● What the task requires: Wherever the string "black" appears in the listing, copy that line.

● Listed entries:
◆ ◆ ◆ ◆ ◆ ◆ ◆

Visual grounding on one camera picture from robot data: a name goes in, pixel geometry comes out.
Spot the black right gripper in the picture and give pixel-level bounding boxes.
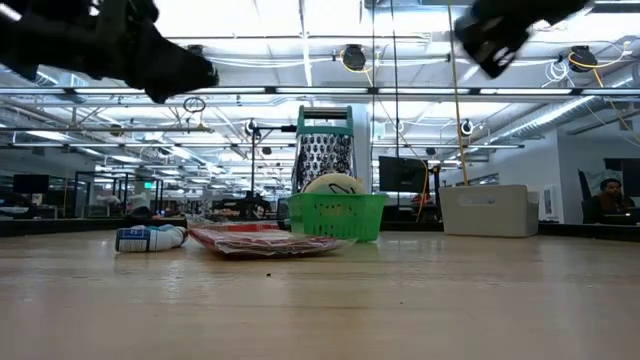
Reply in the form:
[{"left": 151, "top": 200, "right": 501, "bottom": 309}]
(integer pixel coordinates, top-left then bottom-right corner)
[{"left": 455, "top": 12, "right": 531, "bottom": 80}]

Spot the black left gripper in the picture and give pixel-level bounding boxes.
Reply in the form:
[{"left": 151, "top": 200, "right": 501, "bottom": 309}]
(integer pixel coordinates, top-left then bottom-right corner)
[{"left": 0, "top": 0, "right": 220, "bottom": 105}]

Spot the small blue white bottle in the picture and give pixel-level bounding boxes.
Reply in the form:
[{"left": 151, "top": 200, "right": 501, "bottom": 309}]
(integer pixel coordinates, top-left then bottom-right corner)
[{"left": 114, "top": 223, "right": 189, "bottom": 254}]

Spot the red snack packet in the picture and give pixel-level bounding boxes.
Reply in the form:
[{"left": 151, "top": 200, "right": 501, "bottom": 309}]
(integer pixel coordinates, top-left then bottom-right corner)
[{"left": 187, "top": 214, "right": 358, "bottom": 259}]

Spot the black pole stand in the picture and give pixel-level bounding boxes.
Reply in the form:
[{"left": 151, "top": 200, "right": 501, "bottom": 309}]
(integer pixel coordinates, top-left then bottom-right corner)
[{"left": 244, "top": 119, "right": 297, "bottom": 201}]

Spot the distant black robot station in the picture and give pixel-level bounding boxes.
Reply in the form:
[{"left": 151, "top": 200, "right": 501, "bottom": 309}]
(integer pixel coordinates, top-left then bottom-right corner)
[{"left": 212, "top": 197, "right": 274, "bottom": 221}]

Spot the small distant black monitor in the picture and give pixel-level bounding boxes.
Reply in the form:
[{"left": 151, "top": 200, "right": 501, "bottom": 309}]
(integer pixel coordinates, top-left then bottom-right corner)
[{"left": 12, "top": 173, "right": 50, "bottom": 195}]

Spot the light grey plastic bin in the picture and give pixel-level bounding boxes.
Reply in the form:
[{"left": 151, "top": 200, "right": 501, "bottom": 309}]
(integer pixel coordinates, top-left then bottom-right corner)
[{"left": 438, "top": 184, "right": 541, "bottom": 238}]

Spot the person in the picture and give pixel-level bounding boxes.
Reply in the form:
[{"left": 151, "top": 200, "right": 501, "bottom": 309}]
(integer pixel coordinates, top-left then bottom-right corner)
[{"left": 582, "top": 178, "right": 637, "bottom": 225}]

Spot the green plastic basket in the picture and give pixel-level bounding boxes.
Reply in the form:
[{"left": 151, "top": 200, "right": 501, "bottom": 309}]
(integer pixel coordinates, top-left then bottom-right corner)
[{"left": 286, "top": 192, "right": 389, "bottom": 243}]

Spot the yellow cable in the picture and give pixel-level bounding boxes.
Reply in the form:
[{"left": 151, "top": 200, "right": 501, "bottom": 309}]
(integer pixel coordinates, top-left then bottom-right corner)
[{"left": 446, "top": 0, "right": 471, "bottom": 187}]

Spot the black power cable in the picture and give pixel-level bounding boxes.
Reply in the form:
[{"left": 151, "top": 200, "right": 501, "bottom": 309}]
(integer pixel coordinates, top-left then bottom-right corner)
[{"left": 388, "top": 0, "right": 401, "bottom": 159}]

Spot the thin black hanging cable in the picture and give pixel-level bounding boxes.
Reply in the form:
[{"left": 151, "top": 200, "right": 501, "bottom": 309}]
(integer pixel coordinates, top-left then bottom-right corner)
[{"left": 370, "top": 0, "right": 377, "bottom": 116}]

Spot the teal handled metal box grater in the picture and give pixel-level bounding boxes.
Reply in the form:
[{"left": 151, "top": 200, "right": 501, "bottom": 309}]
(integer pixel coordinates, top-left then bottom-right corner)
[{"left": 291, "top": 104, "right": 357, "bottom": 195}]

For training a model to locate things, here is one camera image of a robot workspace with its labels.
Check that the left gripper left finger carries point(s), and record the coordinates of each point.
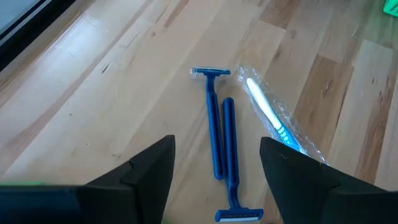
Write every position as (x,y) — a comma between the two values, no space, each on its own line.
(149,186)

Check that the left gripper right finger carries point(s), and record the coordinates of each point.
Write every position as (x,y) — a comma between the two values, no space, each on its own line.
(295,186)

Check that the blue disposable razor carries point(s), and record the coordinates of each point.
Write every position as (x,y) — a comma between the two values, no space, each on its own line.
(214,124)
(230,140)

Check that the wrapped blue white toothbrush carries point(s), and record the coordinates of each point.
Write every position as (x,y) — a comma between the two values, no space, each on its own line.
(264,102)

◆ ◆ ◆ ◆ ◆ ◆ ◆

● Exercise result:
Spot the black right gripper in the picture and give pixel-level bounding boxes.
Spot the black left gripper in the picture and give pixel-level bounding boxes.
Spot the black pole stand in the picture and give pixel-level bounding boxes.
Spot the distant black robot station in the picture and give pixel-level bounding boxes.
Spot the small distant black monitor in the picture and give pixel-level bounding boxes.
Spot the black power cable in the picture and give pixel-level bounding boxes.
Spot the thin black hanging cable in the picture and give pixel-level bounding boxes.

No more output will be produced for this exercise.